When you return the data, keep each character exactly as it appears.
[[ INFORMATION PROVIDED, beginning ]]
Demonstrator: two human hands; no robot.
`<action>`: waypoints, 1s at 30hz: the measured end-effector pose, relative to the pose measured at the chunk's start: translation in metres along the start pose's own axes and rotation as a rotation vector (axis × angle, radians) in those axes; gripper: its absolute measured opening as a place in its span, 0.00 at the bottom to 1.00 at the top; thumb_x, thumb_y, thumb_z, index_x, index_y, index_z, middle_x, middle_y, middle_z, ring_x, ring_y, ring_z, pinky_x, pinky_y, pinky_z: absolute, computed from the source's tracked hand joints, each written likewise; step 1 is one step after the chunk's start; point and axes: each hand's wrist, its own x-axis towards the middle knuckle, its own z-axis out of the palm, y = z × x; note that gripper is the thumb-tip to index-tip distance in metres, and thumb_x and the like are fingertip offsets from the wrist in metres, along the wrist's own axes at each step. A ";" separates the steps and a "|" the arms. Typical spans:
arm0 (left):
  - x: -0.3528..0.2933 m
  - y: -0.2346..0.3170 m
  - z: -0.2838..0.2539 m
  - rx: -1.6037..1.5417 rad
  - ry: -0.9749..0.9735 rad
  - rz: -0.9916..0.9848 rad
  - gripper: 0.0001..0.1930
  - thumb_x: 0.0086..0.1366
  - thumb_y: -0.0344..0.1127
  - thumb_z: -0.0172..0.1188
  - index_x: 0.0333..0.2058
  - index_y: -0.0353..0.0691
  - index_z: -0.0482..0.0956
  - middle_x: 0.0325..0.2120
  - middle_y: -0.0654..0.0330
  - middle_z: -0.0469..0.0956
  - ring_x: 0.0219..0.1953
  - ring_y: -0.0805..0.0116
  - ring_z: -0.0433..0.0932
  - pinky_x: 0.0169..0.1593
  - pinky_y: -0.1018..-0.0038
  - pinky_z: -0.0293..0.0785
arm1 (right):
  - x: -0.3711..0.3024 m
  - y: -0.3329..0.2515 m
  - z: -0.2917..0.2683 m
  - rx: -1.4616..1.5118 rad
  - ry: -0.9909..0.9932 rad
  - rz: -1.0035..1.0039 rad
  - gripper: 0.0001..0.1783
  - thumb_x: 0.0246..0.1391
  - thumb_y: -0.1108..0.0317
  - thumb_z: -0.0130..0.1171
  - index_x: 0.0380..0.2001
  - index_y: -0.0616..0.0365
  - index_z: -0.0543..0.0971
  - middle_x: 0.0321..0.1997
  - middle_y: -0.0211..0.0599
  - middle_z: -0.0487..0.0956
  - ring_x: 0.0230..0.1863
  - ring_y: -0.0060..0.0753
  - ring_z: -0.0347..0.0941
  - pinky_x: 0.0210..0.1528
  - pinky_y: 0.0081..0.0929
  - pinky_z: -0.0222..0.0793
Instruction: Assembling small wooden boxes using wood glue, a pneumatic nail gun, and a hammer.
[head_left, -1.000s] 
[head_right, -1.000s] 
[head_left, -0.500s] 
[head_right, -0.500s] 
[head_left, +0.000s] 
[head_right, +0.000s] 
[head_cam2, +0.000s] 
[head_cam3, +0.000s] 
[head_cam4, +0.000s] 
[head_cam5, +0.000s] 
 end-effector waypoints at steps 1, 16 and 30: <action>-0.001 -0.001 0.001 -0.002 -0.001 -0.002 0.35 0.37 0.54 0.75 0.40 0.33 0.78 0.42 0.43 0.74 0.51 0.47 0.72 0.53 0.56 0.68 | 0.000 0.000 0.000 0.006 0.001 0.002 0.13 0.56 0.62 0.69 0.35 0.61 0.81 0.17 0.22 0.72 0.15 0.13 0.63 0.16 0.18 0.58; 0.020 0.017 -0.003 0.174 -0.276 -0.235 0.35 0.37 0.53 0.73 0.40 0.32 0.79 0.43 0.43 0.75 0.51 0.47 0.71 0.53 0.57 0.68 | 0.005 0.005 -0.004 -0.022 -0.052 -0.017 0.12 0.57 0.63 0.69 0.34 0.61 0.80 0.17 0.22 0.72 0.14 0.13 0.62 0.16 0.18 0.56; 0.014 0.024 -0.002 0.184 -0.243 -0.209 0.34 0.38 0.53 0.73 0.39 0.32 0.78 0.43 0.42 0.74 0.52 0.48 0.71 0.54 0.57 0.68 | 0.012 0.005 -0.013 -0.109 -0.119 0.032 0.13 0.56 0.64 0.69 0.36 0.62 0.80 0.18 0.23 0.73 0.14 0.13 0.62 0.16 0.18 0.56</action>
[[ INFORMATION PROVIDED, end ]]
- [COMPLETED EXERCISE]:
Demonstrator: two human hands; no robot.
`<action>`: waypoints, 1s at 30hz: the measured end-effector pose, relative to the pose measured at the chunk's start: translation in metres along the start pose's own axes and rotation as a rotation vector (axis × angle, radians) in those axes; gripper: its absolute measured opening as a place in its span, 0.00 at the bottom to 1.00 at the top; thumb_x, thumb_y, thumb_z, index_x, index_y, index_z, middle_x, middle_y, middle_z, ring_x, ring_y, ring_z, pinky_x, pinky_y, pinky_z: absolute, computed from the source's tracked hand joints, each written likewise; step 1 is one step after the chunk's start; point and axes: each hand's wrist, its own x-axis towards the middle knuckle, its own z-axis out of the palm, y = z × x; note that gripper is the thumb-tip to index-tip distance in metres, and thumb_x and the like are fingertip offsets from the wrist in metres, along the wrist's own axes at each step. A ";" separates the steps and a "|" the arms. Typical spans:
arm0 (left):
  - x: -0.3528..0.2933 m
  - y: -0.2346..0.3170 m
  - z: -0.2838..0.2539 m
  - rx: -1.6037..1.5417 rad
  - ry: -0.9749..0.9735 rad
  - rz: -0.9916..0.9848 rad
  - gripper: 0.0001..0.1930
  - thumb_x: 0.0086..0.1366
  - thumb_y: -0.0344..0.1127
  - thumb_z: -0.0172..0.1188
  - index_x: 0.0333..0.2058
  - index_y: -0.0353..0.0691
  - index_z: -0.0482..0.0956
  - middle_x: 0.0325..0.2120
  - middle_y: -0.0654..0.0330
  - middle_z: -0.0469..0.0956
  - ring_x: 0.0219..0.1953
  - ring_y: -0.0805..0.0116
  - ring_z: -0.0433..0.0932
  - pinky_x: 0.0169..0.1593
  - pinky_y: -0.1018..-0.0038
  - pinky_z: -0.0293..0.0785
arm1 (right):
  - x: -0.3711..0.3024 m
  - y: -0.3329..0.2515 m
  - z: -0.2917..0.2683 m
  - rx: -1.4616..1.5118 rad
  - ry: -0.9909..0.9932 rad
  - rz: -1.0035..1.0039 rad
  - gripper: 0.0001..0.1783
  - thumb_x: 0.0246..0.1391
  - thumb_y: -0.1108..0.0317
  - thumb_z: -0.0130..0.1171
  - index_x: 0.0380..0.2001
  - index_y: -0.0616..0.0365
  - index_z: -0.0543..0.0971
  - middle_x: 0.0321..0.1997
  - middle_y: -0.0211..0.0599
  - middle_z: -0.0487..0.0956
  - ring_x: 0.0230..0.1863
  - ring_y: -0.0060..0.0753
  - ring_z: -0.0347..0.0941
  - pinky_x: 0.0210..0.1528
  - pinky_y: 0.0081..0.0929
  - pinky_z: -0.0222..0.0793
Instruction: Assembling small wooden boxes using wood glue, a pneumatic nail gun, and a hammer.
[head_left, -1.000s] 
[head_right, -1.000s] 
[head_left, -0.500s] 
[head_right, -0.500s] 
[head_left, +0.000s] 
[head_right, +0.000s] 
[head_cam2, +0.000s] 
[head_cam3, +0.000s] 
[head_cam4, +0.000s] 
[head_cam5, +0.000s] 
 end-effector waypoints at steps 1, 16 and 30: <action>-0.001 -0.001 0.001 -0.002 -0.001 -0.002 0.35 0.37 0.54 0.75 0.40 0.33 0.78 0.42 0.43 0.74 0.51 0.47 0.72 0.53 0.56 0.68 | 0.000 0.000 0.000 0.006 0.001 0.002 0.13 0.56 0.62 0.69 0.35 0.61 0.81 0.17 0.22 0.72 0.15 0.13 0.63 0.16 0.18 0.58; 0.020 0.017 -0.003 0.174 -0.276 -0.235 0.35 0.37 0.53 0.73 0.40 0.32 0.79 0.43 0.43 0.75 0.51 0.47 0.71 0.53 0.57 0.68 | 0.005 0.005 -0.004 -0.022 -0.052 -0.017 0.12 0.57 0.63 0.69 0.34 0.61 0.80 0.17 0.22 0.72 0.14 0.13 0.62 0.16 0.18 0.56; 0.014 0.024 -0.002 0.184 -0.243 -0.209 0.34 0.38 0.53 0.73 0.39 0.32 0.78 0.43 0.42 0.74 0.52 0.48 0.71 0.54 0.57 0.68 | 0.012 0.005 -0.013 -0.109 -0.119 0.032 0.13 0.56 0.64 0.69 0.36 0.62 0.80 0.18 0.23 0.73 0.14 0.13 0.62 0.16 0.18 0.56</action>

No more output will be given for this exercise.